Il y a des annonces qui passent. Et puis il y a celles qui réveillent une génération. Ce que Honda vient de faire à Osaka appartient clairement à la deuxième catégorie. Parce que derrière ces noms presque anodins – CB400 Super Four et CBR400R Four – se cache une déclaration de guerre industrielle. Et pas n’importe laquelle : le retour assumé du 4 cylindres dans les petites cylindrées. Oui, Honda remet sur la table une architecture que beaucoup pensaient enterrée.
Présentées au salon d’Osaka 2026, ces nouvelles machines reposent sur une plateforme inédite, déjà aperçue en 500 cc… mais désormais adaptée au segment 400, stratégique au Japon pour des raisons de permis et de fiscalité. Et derrière cette décision, il y a une idée très claire : reprendre le contrôle d’un segment en train d’échapper aux constructeurs historiques.
Car Honda ne fait pas que lancer deux motos. Honda relance une philosophie.
La CB400 Super Four, produite de 1992 à 2022, incarnait à elle seule l’esprit de la moto japonaise classique : un 4 cylindres souple, linéaire, presque noble dans son fonctionnement. Sa disparition avait laissé un vide. Un vide que les bicylindres modernes, plus économiques mais moins émotionnels, n’ont jamais vraiment comblé.
Et voilà que Honda revient… avec exactement ce que le marché n’osait plus attendre.
Un 4 cylindres compact. Probablement plus pointu, plus haut dans les tours, avec cette sonorité métallique que les amateurs n’ont jamais oubliée. Et surtout, un positionnement qui dépasse la simple fiche technique : du plaisir, pas seulement de l’efficacité.
Même logique pour la CBR400R Four, qui remet en jeu une lignée mythique née dans les années 80, à une époque où les 400 cc japonais étaient de véritables machines de course miniatures. Les deux machines intègrent le système Honda E-Clutch : Ce système permet de démarrer, de s’arrêter et de changer de rapports sans jamais toucher au levier d’embrayage (qui reste toutefois présent pour ceux qui veulent garder un contrôle manuel).
Contrairement au DCT (automatique), vous passez toujours les vitesses au sélecteur, mais l’électronique gère l’actionnement de l’embrayage de manière ultra-rapide.

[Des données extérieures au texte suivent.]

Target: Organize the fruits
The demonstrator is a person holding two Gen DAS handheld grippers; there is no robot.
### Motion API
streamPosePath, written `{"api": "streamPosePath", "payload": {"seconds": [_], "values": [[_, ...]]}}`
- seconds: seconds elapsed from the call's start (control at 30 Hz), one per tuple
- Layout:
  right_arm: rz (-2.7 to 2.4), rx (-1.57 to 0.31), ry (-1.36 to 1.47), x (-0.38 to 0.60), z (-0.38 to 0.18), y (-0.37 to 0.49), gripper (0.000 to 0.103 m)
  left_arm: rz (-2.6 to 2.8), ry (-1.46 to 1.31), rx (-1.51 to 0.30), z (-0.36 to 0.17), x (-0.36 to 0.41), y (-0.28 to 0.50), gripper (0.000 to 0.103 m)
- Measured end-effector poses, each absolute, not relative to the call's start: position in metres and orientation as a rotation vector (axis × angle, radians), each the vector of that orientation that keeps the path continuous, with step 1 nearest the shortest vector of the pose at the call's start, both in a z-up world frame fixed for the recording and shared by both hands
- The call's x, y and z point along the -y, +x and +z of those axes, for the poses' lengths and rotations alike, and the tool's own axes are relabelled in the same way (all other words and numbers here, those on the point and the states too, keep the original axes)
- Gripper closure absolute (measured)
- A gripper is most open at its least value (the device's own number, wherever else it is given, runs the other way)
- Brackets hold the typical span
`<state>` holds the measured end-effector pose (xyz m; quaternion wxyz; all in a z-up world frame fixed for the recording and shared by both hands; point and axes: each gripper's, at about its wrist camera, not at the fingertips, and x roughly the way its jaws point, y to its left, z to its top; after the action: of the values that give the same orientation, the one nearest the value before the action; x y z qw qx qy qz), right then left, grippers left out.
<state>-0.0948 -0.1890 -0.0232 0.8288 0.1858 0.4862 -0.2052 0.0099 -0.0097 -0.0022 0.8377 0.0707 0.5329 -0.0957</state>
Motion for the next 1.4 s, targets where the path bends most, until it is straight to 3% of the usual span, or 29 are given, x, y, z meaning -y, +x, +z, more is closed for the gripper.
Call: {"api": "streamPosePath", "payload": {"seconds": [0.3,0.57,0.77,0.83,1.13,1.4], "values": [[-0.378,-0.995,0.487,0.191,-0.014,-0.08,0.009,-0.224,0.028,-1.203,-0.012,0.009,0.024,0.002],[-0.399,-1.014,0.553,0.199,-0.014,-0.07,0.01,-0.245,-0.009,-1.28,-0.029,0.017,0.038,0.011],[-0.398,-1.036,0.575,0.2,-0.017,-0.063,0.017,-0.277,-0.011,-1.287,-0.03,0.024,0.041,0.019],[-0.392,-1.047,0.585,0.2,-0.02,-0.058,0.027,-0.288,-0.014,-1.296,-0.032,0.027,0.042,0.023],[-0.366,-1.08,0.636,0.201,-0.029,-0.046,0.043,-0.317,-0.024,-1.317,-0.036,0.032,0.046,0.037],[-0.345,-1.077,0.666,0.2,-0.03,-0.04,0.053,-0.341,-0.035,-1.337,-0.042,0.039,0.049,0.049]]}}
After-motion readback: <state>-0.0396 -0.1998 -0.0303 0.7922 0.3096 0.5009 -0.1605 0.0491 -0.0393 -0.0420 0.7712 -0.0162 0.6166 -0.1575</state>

Le retour du 4-Cylindres en ligne chez Honda
Mais le plus intéressant n’est pas là. Le vrai message, il est stratégique. Alors que le marché mondial est envahi par des motos rationnelles, souvent bicylindres, souvent produites à bas coût – notamment en Chine – Honda fait un pari presque à contre-courant : remettre de la complexité, donc du caractère. Et ça, ce n’est jamais neutre.
Car un 4 cylindres, c’est plus cher à produire. Plus exigeant. Moins “logique” dans un monde obsédé par les marges et l’efficacité industrielle. Mais c’est aussi une arme émotionnelle redoutable. Et Honda le sait.
Sur Reddit, certains passionnés résument déjà l’état d’esprit avec une pointe d’ironie admirative :
“Ce sera intéressant de voir si ces produits seront exportés…” Tout le monde en veut… mais personne ne sait encore si Honda osera vraiment les mondialiser.
Et c’est là que tout se joue. Si ces modèles restent cantonnés au Japon, ce sera un coup marketing.
Mais s’ils arrivent en Europe… alors là, c’est un séisme.
Parce que cela signifierait une chose très simple : la guerre des petites sportives et roadsters premium vient de redémarrer.
Face aux Kawasaki ZX-4RR, aux CFMOTO et autres outsiders chinois, Honda ne répond pas par le prix. Elle répond par l’ADN.
Et dans une industrie qui commence à perdre son âme à force d’optimisation… ce genre de choix peut tout changer.
Honda a enfin écouté les puristes. Le retour du « hurlement » du 4-cylindres à 15 000 tr/min dans une petite cylindrée est un pari audacieux face à la montée en puissance des constructeurs chinois (CFMoto, Kove). Avec l’E-Clutch, Honda rend ces motos non seulement passionnantes pour les anciens, mais aussi extrêmement accessibles pour les nouveaux permis.